# Your assignment
A single number is required: the count of lines in the following entries that include the word "assistance".

──────────────────────────────

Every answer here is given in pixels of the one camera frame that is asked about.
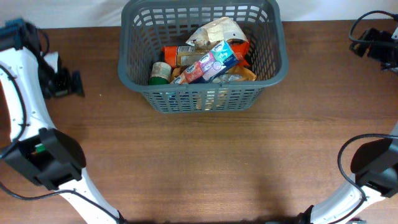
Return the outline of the green lid spice jar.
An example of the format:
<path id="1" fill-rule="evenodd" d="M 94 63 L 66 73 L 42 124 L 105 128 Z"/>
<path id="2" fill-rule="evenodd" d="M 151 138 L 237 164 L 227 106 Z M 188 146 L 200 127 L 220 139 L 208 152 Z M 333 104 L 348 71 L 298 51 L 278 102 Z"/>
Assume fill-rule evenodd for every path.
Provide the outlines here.
<path id="1" fill-rule="evenodd" d="M 165 62 L 156 62 L 153 64 L 149 85 L 166 85 L 170 83 L 172 67 Z"/>

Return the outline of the grey plastic basket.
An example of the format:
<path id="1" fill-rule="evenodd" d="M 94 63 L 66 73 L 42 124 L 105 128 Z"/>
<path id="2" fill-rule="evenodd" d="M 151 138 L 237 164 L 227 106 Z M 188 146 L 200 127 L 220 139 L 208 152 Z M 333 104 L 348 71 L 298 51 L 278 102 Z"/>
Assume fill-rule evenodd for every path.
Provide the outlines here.
<path id="1" fill-rule="evenodd" d="M 236 21 L 250 41 L 253 82 L 150 85 L 165 46 L 183 45 L 199 27 L 221 17 Z M 163 113 L 241 111 L 289 70 L 280 8 L 275 0 L 129 1 L 121 13 L 118 75 Z"/>

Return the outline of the orange cracker package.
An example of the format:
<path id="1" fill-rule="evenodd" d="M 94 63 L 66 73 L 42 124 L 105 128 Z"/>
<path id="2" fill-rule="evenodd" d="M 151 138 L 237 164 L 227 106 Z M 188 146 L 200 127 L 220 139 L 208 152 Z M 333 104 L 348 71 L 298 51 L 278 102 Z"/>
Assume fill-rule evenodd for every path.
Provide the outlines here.
<path id="1" fill-rule="evenodd" d="M 244 58 L 249 51 L 250 42 L 232 42 L 232 50 L 239 59 L 238 65 L 248 67 L 249 63 Z M 172 68 L 189 66 L 207 54 L 209 50 L 194 46 L 165 46 L 160 54 L 161 60 Z"/>

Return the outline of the orange snack bag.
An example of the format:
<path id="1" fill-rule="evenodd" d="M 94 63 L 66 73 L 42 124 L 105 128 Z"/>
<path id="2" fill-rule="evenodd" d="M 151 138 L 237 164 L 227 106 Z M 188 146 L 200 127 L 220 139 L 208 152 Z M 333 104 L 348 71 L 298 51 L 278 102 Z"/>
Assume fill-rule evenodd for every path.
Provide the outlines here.
<path id="1" fill-rule="evenodd" d="M 233 67 L 218 66 L 214 64 L 202 68 L 199 64 L 187 67 L 185 70 L 180 68 L 178 76 L 173 74 L 174 79 L 171 84 L 193 84 L 193 83 L 229 83 L 241 81 L 255 81 L 257 76 L 249 69 L 235 65 Z"/>

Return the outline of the tissue pocket pack bundle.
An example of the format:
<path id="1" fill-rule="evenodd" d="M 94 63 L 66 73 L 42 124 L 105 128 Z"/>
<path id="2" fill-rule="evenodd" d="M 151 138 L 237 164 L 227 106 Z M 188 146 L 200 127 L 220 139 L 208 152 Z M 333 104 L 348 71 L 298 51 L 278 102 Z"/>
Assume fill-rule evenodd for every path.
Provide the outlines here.
<path id="1" fill-rule="evenodd" d="M 243 56 L 233 51 L 225 40 L 215 45 L 191 66 L 187 67 L 170 83 L 182 85 L 184 83 L 209 83 L 233 68 Z"/>

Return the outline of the beige powder bag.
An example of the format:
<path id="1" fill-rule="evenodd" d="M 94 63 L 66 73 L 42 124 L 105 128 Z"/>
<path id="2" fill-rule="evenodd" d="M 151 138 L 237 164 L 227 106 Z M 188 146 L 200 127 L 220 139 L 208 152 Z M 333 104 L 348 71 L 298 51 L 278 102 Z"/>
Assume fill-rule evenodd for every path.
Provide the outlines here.
<path id="1" fill-rule="evenodd" d="M 240 26 L 229 17 L 221 17 L 198 28 L 185 42 L 201 49 L 212 49 L 221 41 L 248 42 Z"/>

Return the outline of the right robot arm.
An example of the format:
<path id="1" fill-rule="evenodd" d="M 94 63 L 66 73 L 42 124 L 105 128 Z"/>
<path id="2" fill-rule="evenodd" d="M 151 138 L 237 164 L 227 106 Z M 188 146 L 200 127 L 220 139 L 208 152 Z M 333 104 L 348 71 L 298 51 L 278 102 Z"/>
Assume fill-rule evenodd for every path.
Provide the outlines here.
<path id="1" fill-rule="evenodd" d="M 341 165 L 343 151 L 355 140 L 376 138 L 360 146 L 351 161 L 351 174 Z M 364 223 L 355 216 L 370 205 L 397 194 L 397 127 L 390 134 L 362 134 L 349 139 L 338 153 L 344 183 L 321 203 L 312 205 L 292 223 Z"/>

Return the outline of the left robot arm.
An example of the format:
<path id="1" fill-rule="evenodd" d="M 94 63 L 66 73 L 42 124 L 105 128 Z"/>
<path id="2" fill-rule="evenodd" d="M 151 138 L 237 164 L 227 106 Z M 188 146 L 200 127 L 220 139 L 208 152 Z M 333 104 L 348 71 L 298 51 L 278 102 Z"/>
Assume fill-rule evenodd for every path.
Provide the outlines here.
<path id="1" fill-rule="evenodd" d="M 23 19 L 1 27 L 1 86 L 9 112 L 10 145 L 1 159 L 28 181 L 44 186 L 41 198 L 62 196 L 87 223 L 127 223 L 91 181 L 77 140 L 59 131 L 45 100 L 85 95 L 80 73 L 43 49 L 46 33 Z"/>

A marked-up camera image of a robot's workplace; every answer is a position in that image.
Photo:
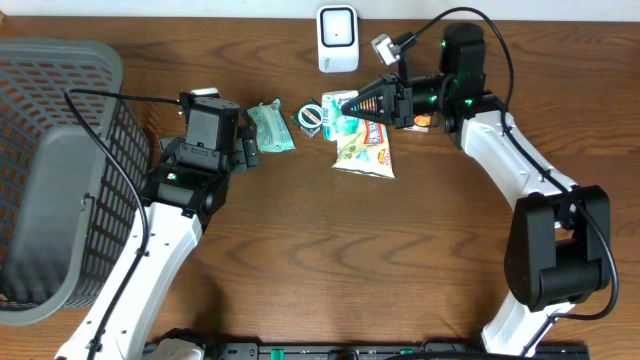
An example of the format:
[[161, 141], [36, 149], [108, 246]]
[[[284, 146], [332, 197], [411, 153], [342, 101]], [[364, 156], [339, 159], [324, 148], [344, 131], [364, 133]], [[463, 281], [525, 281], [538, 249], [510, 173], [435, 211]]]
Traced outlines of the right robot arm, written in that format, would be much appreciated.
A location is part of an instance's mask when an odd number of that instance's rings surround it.
[[609, 197], [551, 165], [517, 127], [508, 100], [486, 88], [483, 27], [445, 27], [439, 71], [431, 76], [409, 74], [405, 55], [416, 40], [413, 33], [375, 38], [376, 54], [397, 72], [364, 87], [342, 110], [396, 128], [427, 115], [495, 183], [513, 211], [504, 255], [509, 291], [482, 330], [482, 348], [531, 358], [557, 321], [574, 317], [576, 305], [600, 290], [619, 292]]

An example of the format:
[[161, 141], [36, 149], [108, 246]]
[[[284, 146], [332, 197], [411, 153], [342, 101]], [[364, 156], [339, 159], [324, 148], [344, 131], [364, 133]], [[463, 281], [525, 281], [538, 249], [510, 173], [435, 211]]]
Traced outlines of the dark green round-label box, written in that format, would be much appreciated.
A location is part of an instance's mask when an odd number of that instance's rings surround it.
[[315, 137], [322, 130], [322, 108], [309, 99], [291, 117], [292, 122], [308, 137]]

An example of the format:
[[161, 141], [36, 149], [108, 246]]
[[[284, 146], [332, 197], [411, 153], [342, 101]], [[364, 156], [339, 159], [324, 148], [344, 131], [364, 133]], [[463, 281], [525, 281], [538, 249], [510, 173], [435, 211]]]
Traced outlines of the orange tissue pack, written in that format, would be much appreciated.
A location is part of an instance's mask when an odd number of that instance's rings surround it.
[[430, 115], [416, 115], [413, 118], [413, 124], [406, 127], [406, 130], [413, 132], [427, 133], [431, 127]]

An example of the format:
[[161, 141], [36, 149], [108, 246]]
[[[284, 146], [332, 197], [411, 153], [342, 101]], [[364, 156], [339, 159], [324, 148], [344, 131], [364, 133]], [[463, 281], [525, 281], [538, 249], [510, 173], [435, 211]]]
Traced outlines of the yellow snack bag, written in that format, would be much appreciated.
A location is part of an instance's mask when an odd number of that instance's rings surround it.
[[338, 123], [333, 169], [394, 179], [387, 129], [383, 124], [345, 117]]

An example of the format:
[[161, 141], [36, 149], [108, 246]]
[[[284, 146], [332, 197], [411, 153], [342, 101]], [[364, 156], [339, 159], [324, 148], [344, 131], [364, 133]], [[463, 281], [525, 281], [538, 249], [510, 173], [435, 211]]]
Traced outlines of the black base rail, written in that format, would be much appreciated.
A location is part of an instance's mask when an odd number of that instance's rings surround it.
[[[151, 345], [144, 350], [143, 359], [186, 359], [182, 355], [169, 355], [169, 350], [159, 345], [151, 351]], [[325, 346], [325, 345], [266, 345], [255, 343], [215, 343], [196, 344], [195, 359], [205, 360], [384, 360], [425, 359], [424, 356], [444, 354], [434, 359], [459, 359], [460, 354], [472, 354], [473, 359], [498, 359], [498, 354], [486, 353], [480, 347], [465, 343], [426, 342], [420, 346], [371, 345], [371, 346]], [[532, 357], [518, 359], [537, 360], [589, 360], [586, 345], [541, 345]]]

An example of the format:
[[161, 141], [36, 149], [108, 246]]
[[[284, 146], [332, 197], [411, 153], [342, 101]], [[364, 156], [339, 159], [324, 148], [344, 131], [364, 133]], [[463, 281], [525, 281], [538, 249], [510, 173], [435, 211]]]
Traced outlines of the pale teal wet-wipe pack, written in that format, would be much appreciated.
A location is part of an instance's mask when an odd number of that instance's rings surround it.
[[281, 101], [260, 103], [247, 110], [256, 125], [256, 140], [262, 153], [282, 153], [295, 150], [295, 144], [281, 111]]

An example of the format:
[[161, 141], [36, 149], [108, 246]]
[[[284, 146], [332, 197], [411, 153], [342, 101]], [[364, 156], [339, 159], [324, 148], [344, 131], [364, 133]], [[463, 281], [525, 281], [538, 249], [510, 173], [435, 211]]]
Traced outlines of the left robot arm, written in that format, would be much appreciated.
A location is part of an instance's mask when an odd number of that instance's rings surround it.
[[59, 359], [142, 359], [171, 283], [226, 202], [231, 177], [257, 166], [253, 129], [240, 105], [215, 88], [180, 93], [183, 136], [167, 138], [159, 163], [133, 192], [126, 245], [97, 300]]

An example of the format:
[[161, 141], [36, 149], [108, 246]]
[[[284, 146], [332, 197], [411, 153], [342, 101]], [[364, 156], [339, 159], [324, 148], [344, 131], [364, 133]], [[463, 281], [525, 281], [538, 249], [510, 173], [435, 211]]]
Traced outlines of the teal tissue pack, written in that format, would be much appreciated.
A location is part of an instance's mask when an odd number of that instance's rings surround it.
[[353, 135], [359, 120], [342, 113], [342, 105], [359, 95], [357, 90], [339, 90], [322, 95], [322, 129], [325, 140], [337, 141], [343, 136]]

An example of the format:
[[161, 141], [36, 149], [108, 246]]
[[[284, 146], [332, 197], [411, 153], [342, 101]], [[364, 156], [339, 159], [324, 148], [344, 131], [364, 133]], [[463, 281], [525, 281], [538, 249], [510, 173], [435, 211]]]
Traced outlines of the grey plastic shopping basket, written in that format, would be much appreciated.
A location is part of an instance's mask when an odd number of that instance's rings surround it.
[[151, 159], [118, 54], [96, 41], [1, 42], [1, 321], [88, 307], [132, 227]]

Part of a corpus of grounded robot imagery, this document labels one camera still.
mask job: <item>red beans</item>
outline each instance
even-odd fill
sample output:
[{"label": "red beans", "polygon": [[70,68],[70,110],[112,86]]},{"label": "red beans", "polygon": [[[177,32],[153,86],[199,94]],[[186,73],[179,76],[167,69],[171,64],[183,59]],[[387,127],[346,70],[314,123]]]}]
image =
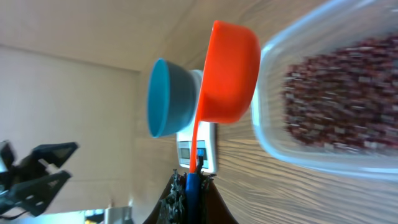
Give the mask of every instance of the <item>red beans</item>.
[{"label": "red beans", "polygon": [[291,65],[286,130],[301,144],[350,153],[398,149],[398,35]]}]

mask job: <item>blue object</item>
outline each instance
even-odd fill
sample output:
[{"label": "blue object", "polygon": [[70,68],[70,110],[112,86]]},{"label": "blue object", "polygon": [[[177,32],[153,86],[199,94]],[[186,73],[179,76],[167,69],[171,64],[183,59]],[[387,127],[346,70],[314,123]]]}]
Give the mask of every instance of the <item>blue object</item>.
[{"label": "blue object", "polygon": [[197,174],[188,174],[185,196],[187,197],[187,223],[189,224],[199,223],[200,221],[200,184],[201,180]]},{"label": "blue object", "polygon": [[162,58],[156,61],[149,81],[147,119],[152,137],[174,134],[189,125],[197,94],[192,75]]}]

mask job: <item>wood grain surface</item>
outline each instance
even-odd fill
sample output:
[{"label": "wood grain surface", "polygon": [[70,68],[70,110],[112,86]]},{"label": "wood grain surface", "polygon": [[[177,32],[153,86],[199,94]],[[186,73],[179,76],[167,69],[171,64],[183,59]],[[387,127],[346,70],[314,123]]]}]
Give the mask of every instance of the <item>wood grain surface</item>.
[{"label": "wood grain surface", "polygon": [[[145,95],[150,69],[163,57],[187,69],[203,68],[216,19],[247,26],[265,43],[321,4],[307,1],[194,1],[141,73],[134,149],[134,219],[152,211],[173,168],[175,136],[151,139]],[[301,168],[271,157],[259,145],[248,111],[236,124],[219,125],[216,186],[240,223],[398,223],[398,184],[351,179]]]}]

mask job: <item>white scale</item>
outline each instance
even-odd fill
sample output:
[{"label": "white scale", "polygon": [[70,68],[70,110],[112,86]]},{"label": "white scale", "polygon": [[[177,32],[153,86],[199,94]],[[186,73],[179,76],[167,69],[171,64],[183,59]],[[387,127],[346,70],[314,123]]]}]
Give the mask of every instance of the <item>white scale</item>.
[{"label": "white scale", "polygon": [[[201,70],[192,70],[192,76],[195,80],[195,88],[197,96],[199,97],[201,78],[203,72]],[[183,130],[177,133],[177,154],[180,166],[189,168],[193,125],[195,116],[192,118],[191,123]],[[215,173],[216,166],[216,124],[202,121],[198,128],[197,137],[197,154],[203,156],[202,171],[207,173]]]}]

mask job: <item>teal bowl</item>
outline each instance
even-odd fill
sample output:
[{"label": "teal bowl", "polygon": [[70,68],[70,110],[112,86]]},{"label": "teal bowl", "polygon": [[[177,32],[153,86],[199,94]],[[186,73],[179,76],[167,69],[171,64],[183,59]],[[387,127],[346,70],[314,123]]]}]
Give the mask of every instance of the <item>teal bowl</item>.
[{"label": "teal bowl", "polygon": [[197,97],[190,72],[158,59],[147,96],[147,122],[152,137],[168,136],[187,127],[195,114]]}]

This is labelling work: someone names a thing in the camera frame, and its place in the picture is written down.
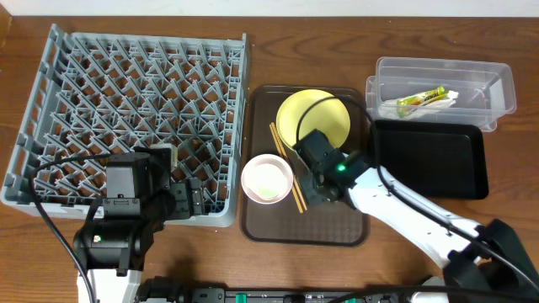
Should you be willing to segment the white napkin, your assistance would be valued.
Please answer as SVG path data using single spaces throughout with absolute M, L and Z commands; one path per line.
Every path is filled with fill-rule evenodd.
M 391 99 L 379 104 L 376 113 L 379 117 L 390 120 L 418 119 L 426 114 L 435 114 L 448 109 L 456 103 L 459 93 L 450 91 L 439 100 L 417 105 L 398 105 L 398 99 Z

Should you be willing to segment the green orange snack wrapper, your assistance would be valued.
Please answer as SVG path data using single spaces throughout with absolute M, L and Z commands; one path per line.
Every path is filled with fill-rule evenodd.
M 430 104 L 445 98 L 448 93 L 449 91 L 447 89 L 445 89 L 443 86 L 440 86 L 434 90 L 429 90 L 426 92 L 415 94 L 414 96 L 401 98 L 397 101 L 398 116 L 403 118 L 408 115 L 409 109 L 407 109 L 407 106 L 423 106 L 426 104 Z

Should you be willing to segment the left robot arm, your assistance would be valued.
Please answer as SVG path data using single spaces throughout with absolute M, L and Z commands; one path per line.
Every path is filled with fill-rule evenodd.
M 184 302 L 183 286 L 170 278 L 143 280 L 145 256 L 168 221 L 204 215 L 198 178 L 175 182 L 176 146 L 154 144 L 109 158 L 106 194 L 90 206 L 74 248 L 98 302 Z

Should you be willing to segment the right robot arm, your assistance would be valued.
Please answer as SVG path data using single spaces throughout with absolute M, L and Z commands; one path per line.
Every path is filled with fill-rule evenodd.
M 378 155 L 344 154 L 320 130 L 294 137 L 294 150 L 325 198 L 347 197 L 352 208 L 390 226 L 442 270 L 440 279 L 386 287 L 383 294 L 411 302 L 538 300 L 538 272 L 508 224 L 494 219 L 484 226 L 443 209 L 395 179 Z

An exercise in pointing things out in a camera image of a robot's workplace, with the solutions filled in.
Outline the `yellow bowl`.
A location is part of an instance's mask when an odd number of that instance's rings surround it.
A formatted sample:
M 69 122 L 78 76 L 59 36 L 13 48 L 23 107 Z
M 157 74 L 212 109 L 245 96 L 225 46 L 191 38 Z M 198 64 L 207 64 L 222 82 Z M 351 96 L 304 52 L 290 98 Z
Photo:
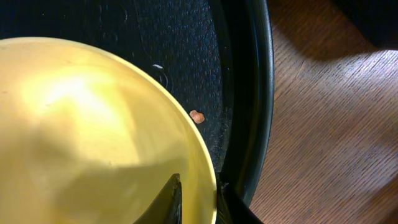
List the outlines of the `yellow bowl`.
M 209 152 L 162 85 L 90 45 L 1 41 L 2 223 L 134 223 L 173 174 L 182 222 L 214 223 Z

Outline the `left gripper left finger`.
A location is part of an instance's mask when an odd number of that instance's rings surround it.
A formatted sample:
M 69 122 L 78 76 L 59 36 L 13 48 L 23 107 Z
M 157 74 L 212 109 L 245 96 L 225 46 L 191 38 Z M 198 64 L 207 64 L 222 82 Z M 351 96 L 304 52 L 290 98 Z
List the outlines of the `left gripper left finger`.
M 134 224 L 182 224 L 182 185 L 173 174 Z

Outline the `small brown food crumb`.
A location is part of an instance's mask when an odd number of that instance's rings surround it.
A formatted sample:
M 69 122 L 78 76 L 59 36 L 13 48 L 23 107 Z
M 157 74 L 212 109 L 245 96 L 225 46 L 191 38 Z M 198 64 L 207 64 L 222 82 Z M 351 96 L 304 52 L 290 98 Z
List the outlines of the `small brown food crumb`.
M 196 124 L 200 124 L 205 120 L 204 114 L 198 112 L 197 110 L 191 110 L 191 112 L 189 112 L 189 115 Z

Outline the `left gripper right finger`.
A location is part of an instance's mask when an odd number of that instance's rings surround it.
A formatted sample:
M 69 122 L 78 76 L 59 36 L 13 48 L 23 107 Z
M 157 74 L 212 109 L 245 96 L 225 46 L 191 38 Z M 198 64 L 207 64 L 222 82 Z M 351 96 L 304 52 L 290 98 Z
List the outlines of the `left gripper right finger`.
M 217 181 L 216 224 L 262 224 L 228 183 Z

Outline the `round black tray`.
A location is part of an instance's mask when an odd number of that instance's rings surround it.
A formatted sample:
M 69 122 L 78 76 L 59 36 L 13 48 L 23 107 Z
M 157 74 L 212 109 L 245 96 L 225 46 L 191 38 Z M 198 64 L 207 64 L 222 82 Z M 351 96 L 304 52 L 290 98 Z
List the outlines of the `round black tray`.
M 198 125 L 216 179 L 249 208 L 271 133 L 274 55 L 267 1 L 1 0 L 1 37 L 55 37 L 147 72 Z

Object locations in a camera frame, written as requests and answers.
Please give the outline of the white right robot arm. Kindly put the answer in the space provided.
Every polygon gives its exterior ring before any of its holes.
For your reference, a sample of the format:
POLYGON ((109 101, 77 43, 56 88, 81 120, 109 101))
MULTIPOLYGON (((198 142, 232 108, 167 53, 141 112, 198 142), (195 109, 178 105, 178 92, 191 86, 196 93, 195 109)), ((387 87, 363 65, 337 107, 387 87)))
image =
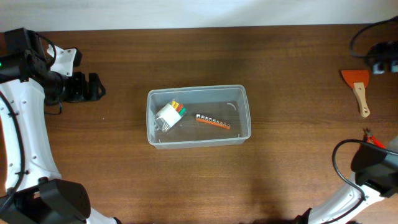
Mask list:
MULTIPOLYGON (((374 74, 384 73, 384 64, 389 62, 390 71, 397 73, 397 40, 373 45, 365 58, 374 74)), ((342 70, 341 76, 354 92, 362 117, 370 115, 366 103, 368 70, 342 70)), ((339 142, 332 152, 332 164, 336 174, 345 183, 342 188, 323 204, 309 208, 298 215, 292 223, 357 223, 352 220, 370 205, 397 194, 397 137, 388 147, 383 146, 368 129, 363 139, 346 139, 339 142), (336 155, 338 149, 348 143, 359 144, 351 162, 352 174, 347 179, 339 170, 336 155)))

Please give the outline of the clear case of coloured bits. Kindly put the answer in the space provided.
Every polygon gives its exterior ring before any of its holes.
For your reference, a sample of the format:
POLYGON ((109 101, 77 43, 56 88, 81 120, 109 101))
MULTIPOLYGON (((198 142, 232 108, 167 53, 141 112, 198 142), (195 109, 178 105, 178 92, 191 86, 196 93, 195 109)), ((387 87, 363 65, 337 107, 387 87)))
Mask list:
POLYGON ((155 115, 155 128, 163 133, 168 132, 186 114, 187 109, 183 103, 172 99, 155 115))

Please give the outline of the red scraper with wooden handle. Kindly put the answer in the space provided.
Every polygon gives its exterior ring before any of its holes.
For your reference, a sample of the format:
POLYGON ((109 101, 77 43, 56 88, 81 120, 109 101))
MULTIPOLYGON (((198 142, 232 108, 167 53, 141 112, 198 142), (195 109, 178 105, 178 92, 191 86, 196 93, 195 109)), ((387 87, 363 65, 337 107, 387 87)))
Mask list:
POLYGON ((370 115, 370 110, 366 102, 366 87, 369 84, 368 70, 341 70, 341 76, 345 83, 353 90, 357 99, 359 113, 363 118, 370 115))

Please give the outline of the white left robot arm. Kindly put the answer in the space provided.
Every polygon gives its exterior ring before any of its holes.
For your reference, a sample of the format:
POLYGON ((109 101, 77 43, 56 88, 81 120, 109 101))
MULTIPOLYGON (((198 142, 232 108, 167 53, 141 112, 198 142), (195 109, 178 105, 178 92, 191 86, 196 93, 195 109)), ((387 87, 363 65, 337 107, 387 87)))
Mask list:
POLYGON ((97 101, 106 90, 96 73, 77 72, 78 48, 61 49, 25 28, 4 34, 1 57, 1 126, 6 149, 6 223, 117 223, 96 211, 84 186, 63 180, 55 165, 45 107, 97 101))

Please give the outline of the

──────────────────────────────

# Written solution
4